The mood and tempo is totally transformed on the truly epic Pillars of Petra which opens atmospherically with a brooding section featuring Eastern tinged female vocalisations evoking images of deserts and mystery over a synth heavy background and delicate dashes of piano. Apparently, Rob Aubrey, who regularly works with IQ and Big Big Train, and who mixed and mastered this album was also very helpful in helping to embellish and polish the atmospherics of this epic number. Investing in highly skilled contributors can really make a difference, especially for a new band. Michael Kentish underpins the atmosphere with subtle bass, supported by David Hallett’s restrained but evocative percussion and drums, underpinning Cunningham’s stylish vocals. Forgotten Gods show impressive restraint to build and build the opening atmospherically for nearly five minutes, before Boland and Harris build an impressive wall of sound with titanic sounding keyboards under a slithering, sliding serpentine guitar solo. Forgotten Gods ride an enormous desert dust storm of sound, topped by Cunningham’s almost eye watering vocal acrobatics, describing this dark tale of Western exploitation and disastrous interference in the Middle East… something for which we are seeing the consequences all too starkly and tragically right now in that benighted region of the world. The dust settles briefly in the oasis of an acoustic guitar before an insistent martial beat and a morse code rhythm, overlain by archive news clips, takes us headlong into a rising storm as Hallett and Kentish set a furious pace in the rhythm department. Eventually Steve Harris arises from the sonic maelstrom with an extended stellar guitar solo – in a live context this is breath-taking in its brilliance. This fades into the distance as the Eastern lamentations return over spectral sounds and the band recapitulates the atmospheric opening section as the piece goes full circle… as the Middle East seems fated to do over and over again. Pillars of the Petra must be one of the most outstanding progressive epic rock tracks of the year (and sadly so timely), and it is certainly a way to announce themselves as a band on only the second song on their debut album.

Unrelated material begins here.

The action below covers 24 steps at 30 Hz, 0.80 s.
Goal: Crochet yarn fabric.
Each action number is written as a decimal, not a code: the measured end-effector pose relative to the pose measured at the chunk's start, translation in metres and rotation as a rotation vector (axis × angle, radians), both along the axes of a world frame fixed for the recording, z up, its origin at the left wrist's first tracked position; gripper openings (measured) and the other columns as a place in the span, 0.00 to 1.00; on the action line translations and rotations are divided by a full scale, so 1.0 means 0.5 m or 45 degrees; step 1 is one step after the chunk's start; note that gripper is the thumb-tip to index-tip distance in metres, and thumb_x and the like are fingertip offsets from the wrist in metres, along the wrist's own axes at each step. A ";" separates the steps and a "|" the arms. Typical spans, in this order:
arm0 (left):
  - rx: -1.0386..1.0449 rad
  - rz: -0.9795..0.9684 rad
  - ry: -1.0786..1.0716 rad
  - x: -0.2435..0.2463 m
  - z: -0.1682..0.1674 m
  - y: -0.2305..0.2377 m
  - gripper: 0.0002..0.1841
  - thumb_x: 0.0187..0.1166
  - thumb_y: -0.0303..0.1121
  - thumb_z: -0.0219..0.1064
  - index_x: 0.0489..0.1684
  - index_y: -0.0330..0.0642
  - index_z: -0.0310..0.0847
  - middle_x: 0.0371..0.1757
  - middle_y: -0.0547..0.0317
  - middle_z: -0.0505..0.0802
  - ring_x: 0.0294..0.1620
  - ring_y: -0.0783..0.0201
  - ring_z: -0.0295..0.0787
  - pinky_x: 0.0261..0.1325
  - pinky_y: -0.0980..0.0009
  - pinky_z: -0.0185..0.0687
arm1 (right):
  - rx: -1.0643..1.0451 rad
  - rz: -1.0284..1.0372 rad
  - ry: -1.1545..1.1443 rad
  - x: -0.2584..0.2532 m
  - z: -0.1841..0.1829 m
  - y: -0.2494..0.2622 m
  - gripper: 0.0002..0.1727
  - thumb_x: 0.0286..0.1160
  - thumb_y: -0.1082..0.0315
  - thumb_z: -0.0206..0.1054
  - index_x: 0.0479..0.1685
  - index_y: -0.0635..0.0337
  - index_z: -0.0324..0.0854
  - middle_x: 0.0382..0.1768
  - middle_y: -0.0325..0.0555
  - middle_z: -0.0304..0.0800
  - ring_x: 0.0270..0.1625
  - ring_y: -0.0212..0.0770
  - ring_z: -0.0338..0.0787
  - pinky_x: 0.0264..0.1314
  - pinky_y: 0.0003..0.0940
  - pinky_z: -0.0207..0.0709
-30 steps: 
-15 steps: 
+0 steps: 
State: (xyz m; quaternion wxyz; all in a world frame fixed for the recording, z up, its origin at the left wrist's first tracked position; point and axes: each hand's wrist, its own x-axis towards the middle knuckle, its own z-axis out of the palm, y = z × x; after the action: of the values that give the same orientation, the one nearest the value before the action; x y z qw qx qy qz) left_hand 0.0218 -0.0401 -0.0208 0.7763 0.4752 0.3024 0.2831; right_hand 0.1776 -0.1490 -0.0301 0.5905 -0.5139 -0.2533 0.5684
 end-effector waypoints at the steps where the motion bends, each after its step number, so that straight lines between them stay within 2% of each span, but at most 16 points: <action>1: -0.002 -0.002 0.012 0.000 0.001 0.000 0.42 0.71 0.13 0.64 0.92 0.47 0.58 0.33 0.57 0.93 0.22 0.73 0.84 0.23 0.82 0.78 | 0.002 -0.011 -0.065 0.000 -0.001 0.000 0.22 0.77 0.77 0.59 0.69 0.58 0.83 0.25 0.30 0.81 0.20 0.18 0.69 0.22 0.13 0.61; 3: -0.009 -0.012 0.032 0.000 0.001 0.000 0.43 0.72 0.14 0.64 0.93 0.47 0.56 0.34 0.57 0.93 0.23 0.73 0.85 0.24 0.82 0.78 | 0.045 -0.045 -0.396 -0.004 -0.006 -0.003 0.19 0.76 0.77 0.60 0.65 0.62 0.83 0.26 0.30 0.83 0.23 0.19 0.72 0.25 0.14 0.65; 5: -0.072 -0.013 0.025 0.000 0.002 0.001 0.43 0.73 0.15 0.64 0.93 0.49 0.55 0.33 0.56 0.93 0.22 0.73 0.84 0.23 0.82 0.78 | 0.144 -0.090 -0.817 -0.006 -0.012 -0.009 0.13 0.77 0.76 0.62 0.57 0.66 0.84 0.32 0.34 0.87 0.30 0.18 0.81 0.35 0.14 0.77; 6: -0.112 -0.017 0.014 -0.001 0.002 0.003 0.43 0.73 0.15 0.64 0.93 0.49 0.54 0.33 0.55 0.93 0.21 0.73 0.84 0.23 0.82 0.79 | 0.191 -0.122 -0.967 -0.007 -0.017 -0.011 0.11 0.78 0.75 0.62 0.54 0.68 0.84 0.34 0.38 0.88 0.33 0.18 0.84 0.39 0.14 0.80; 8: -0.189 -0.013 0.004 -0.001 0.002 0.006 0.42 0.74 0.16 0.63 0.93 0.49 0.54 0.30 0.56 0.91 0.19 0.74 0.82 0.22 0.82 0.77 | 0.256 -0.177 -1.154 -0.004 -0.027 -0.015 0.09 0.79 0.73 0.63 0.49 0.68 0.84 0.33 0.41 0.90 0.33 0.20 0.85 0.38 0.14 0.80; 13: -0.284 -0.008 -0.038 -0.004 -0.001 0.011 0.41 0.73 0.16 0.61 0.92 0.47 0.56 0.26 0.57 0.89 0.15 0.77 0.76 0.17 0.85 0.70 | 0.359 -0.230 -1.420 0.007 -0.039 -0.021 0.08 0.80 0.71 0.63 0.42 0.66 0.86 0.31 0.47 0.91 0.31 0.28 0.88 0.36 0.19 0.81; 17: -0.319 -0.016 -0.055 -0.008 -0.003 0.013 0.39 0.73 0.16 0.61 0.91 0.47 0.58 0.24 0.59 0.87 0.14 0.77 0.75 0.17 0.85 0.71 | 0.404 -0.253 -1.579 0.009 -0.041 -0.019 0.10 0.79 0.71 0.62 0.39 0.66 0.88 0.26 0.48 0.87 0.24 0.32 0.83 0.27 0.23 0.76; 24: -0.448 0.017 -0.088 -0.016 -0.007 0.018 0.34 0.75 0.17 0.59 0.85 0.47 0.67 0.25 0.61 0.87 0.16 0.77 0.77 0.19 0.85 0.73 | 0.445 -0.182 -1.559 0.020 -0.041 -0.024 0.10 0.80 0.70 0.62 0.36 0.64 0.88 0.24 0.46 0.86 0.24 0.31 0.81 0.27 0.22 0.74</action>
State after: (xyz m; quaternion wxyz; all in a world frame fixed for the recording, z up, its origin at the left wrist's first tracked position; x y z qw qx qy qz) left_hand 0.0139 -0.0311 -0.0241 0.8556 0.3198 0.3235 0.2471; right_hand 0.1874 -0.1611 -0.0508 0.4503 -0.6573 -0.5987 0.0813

Everybody’s Hero changes the tone completely as Forgotten Gods focus on Cunningham’s hero, Neil Peart of Rush, who died of Brain cancer in 2020. Such was his devotion to this legendary drummer and lyricist Cunningham established the excellent annual charity raising ‘Prog for Peart’ Festival in Abingdon every July, and his admiration shines out with his impassioned singing and heart-felt lyrics. After the previous epic Prog extravaganza, it was wise to sooth the listeners with a more restrained melodic rock song featuring tasteful synth and guitar solos, and some lovely harmony vocals.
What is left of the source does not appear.